WHAT IS REQUIRED - Every line containing the word "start" is to be copied from the data below.

DATA EXCERPT -
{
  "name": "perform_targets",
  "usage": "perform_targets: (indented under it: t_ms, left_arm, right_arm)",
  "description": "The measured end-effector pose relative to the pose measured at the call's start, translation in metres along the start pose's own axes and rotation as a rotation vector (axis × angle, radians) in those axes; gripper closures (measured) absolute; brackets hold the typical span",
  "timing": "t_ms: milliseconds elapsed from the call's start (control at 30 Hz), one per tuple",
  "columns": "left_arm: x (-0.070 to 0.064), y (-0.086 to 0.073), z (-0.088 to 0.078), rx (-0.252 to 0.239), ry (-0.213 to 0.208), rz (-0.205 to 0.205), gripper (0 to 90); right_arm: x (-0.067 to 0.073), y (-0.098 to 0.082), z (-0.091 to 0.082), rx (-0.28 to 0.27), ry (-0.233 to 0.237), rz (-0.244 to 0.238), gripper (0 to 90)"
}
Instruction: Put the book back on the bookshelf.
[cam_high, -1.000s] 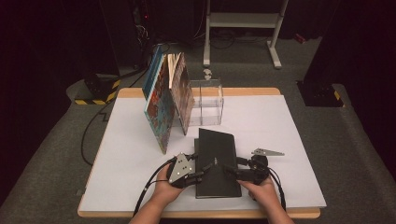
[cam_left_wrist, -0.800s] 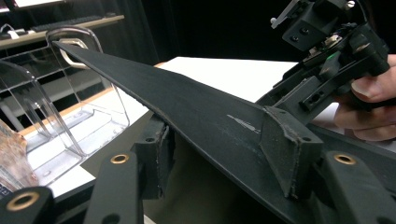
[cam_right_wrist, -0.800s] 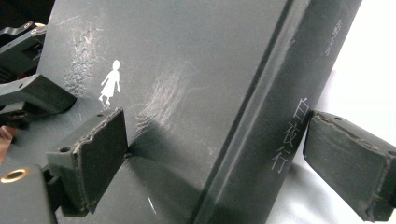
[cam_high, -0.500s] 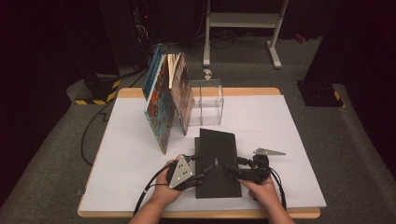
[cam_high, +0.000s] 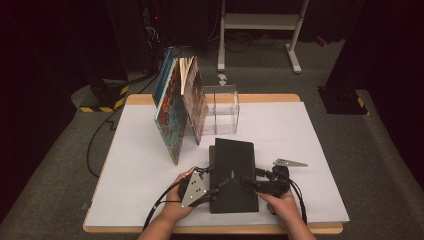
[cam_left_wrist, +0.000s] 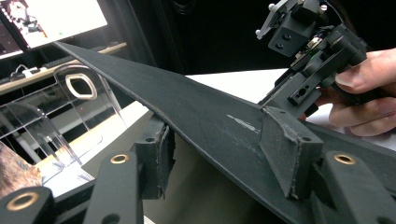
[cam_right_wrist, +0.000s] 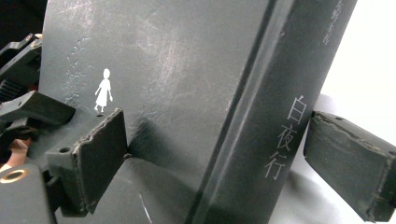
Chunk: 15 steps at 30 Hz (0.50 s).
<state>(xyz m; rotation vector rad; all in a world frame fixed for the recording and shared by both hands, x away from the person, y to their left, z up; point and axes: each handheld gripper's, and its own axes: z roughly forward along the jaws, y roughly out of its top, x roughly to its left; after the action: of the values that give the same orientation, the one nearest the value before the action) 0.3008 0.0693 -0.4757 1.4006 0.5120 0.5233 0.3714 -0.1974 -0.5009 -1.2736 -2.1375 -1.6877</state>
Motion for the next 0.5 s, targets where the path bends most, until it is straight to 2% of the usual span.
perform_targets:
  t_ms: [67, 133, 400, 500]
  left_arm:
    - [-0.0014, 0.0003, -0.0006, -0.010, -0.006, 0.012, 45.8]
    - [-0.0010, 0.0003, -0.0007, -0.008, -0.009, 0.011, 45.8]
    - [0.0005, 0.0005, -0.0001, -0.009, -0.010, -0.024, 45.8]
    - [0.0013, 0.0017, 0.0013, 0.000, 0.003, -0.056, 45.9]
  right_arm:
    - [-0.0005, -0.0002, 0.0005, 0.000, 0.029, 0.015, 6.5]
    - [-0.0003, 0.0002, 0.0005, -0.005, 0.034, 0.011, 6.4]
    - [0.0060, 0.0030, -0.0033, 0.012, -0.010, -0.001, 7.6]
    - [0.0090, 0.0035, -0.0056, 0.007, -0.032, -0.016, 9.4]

SOLVED EXERCISE -
  "description": "The measured end-effector pose relative to the pose measured at the call's start, translation in metres along the start pose's own axes and rotation as a rotation vector (axis × angle, radians) in those axes; gripper closures (measured) absolute; brackets hold the typical span",
  "timing": "t_ms: milliseconds elapsed from the call's start (control at 30 Hz), one per tuple",

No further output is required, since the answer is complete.